--- START ---

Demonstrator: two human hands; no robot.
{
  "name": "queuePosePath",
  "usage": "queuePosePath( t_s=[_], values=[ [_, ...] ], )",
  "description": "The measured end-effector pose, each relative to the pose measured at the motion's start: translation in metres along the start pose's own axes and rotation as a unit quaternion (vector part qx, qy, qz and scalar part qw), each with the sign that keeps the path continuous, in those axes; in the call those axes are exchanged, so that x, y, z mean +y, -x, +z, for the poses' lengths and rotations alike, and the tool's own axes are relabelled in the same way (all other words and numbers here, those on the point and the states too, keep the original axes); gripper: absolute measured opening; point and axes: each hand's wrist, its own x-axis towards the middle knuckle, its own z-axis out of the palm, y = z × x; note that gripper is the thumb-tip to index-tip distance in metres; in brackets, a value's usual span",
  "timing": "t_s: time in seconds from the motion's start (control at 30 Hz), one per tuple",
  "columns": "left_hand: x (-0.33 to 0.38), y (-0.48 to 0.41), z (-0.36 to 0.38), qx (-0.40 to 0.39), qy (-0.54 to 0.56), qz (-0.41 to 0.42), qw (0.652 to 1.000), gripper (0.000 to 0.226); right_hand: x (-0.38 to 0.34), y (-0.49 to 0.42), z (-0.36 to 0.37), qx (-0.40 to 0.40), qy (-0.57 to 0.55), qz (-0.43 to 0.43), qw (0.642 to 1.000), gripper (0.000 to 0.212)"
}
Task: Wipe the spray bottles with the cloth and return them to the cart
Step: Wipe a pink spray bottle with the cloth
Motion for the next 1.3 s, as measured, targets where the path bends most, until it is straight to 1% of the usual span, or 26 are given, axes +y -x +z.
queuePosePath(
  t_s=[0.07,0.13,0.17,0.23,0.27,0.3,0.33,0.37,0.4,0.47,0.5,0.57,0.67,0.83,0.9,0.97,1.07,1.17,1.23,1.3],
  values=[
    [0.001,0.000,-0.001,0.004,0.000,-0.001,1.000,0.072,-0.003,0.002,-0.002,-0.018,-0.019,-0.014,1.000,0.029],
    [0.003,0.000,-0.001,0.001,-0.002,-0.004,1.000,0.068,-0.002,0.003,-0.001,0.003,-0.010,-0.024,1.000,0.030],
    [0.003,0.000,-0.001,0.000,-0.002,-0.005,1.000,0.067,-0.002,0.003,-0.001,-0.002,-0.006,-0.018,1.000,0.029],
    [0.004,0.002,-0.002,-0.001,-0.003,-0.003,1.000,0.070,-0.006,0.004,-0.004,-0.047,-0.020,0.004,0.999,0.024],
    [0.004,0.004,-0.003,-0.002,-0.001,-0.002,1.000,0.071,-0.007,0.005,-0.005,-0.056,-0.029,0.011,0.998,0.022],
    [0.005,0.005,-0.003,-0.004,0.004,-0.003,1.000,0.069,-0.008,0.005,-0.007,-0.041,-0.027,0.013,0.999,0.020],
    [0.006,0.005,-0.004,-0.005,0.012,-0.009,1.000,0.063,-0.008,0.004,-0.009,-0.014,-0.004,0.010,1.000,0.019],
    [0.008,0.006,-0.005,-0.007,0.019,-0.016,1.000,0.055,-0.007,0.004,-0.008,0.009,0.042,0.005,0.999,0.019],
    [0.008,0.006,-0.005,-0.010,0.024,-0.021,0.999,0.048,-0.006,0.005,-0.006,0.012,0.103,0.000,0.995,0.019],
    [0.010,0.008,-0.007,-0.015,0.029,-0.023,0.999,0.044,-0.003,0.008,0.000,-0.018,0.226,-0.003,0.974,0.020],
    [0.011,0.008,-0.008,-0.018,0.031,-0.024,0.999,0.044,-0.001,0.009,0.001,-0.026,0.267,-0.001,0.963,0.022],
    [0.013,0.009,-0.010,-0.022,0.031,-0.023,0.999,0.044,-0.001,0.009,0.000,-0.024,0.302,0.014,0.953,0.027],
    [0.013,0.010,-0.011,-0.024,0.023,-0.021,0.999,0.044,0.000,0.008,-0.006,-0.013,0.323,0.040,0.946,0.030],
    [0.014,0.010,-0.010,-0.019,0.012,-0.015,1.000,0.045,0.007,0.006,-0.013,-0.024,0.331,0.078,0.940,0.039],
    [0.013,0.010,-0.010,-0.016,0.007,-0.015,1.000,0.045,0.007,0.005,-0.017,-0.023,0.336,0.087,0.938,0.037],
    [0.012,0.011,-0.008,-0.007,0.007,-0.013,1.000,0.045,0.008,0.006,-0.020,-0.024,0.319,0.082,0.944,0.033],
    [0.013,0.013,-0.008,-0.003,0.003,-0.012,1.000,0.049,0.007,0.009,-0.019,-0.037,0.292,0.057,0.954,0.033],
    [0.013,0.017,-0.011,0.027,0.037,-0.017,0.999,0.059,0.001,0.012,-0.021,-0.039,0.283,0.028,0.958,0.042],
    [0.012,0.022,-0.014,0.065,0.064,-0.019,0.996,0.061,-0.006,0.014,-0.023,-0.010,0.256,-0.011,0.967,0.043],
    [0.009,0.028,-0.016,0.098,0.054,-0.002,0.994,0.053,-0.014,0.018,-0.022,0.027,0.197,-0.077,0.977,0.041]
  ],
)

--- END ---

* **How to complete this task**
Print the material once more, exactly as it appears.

* **Answer for the task**
Demonstrator: two human hands; no robot.
{
  "name": "queuePosePath",
  "usage": "queuePosePath( t_s=[_], values=[ [_, ...] ], )",
  "description": "The measured end-effector pose, each relative to the pose measured at the motion's start: translation in metres along the start pose's own axes and rotation as a unit quaternion (vector part qx, qy, qz and scalar part qw), each with the sign that keeps the path continuous, in those axes; in the call those axes are exchanged, so that x, y, z mean +y, -x, +z, for the poses' lengths and rotations alike, and the tool's own axes are relabelled in the same way (all other words and numbers here, those on the point and the states too, keep the original axes); gripper: absolute measured opening; point and axes: each hand's wrist, its own x-axis towards the middle knuckle, its own z-axis out of the palm, y = z × x; note that gripper is the thumb-tip to index-tip distance in metres; in brackets, a value's usual span",
  "timing": "t_s: time in seconds from the motion's start (control at 30 Hz), one per tuple",
  "columns": "left_hand: x (-0.33 to 0.38), y (-0.48 to 0.41), z (-0.36 to 0.38), qx (-0.40 to 0.39), qy (-0.54 to 0.56), qz (-0.41 to 0.42), qw (0.652 to 1.000), gripper (0.000 to 0.226); right_hand: x (-0.38 to 0.34), y (-0.49 to 0.42), z (-0.36 to 0.37), qx (-0.40 to 0.40), qy (-0.57 to 0.55), qz (-0.43 to 0.43), qw (0.642 to 1.000), gripper (0.000 to 0.212)"
}
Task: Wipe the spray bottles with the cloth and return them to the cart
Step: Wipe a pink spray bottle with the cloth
Motion for the next 1.3 s, as measured, targets where the path bends most, until it is straight to 1% of the usual span, or 26 are given, axes +y -x +z.
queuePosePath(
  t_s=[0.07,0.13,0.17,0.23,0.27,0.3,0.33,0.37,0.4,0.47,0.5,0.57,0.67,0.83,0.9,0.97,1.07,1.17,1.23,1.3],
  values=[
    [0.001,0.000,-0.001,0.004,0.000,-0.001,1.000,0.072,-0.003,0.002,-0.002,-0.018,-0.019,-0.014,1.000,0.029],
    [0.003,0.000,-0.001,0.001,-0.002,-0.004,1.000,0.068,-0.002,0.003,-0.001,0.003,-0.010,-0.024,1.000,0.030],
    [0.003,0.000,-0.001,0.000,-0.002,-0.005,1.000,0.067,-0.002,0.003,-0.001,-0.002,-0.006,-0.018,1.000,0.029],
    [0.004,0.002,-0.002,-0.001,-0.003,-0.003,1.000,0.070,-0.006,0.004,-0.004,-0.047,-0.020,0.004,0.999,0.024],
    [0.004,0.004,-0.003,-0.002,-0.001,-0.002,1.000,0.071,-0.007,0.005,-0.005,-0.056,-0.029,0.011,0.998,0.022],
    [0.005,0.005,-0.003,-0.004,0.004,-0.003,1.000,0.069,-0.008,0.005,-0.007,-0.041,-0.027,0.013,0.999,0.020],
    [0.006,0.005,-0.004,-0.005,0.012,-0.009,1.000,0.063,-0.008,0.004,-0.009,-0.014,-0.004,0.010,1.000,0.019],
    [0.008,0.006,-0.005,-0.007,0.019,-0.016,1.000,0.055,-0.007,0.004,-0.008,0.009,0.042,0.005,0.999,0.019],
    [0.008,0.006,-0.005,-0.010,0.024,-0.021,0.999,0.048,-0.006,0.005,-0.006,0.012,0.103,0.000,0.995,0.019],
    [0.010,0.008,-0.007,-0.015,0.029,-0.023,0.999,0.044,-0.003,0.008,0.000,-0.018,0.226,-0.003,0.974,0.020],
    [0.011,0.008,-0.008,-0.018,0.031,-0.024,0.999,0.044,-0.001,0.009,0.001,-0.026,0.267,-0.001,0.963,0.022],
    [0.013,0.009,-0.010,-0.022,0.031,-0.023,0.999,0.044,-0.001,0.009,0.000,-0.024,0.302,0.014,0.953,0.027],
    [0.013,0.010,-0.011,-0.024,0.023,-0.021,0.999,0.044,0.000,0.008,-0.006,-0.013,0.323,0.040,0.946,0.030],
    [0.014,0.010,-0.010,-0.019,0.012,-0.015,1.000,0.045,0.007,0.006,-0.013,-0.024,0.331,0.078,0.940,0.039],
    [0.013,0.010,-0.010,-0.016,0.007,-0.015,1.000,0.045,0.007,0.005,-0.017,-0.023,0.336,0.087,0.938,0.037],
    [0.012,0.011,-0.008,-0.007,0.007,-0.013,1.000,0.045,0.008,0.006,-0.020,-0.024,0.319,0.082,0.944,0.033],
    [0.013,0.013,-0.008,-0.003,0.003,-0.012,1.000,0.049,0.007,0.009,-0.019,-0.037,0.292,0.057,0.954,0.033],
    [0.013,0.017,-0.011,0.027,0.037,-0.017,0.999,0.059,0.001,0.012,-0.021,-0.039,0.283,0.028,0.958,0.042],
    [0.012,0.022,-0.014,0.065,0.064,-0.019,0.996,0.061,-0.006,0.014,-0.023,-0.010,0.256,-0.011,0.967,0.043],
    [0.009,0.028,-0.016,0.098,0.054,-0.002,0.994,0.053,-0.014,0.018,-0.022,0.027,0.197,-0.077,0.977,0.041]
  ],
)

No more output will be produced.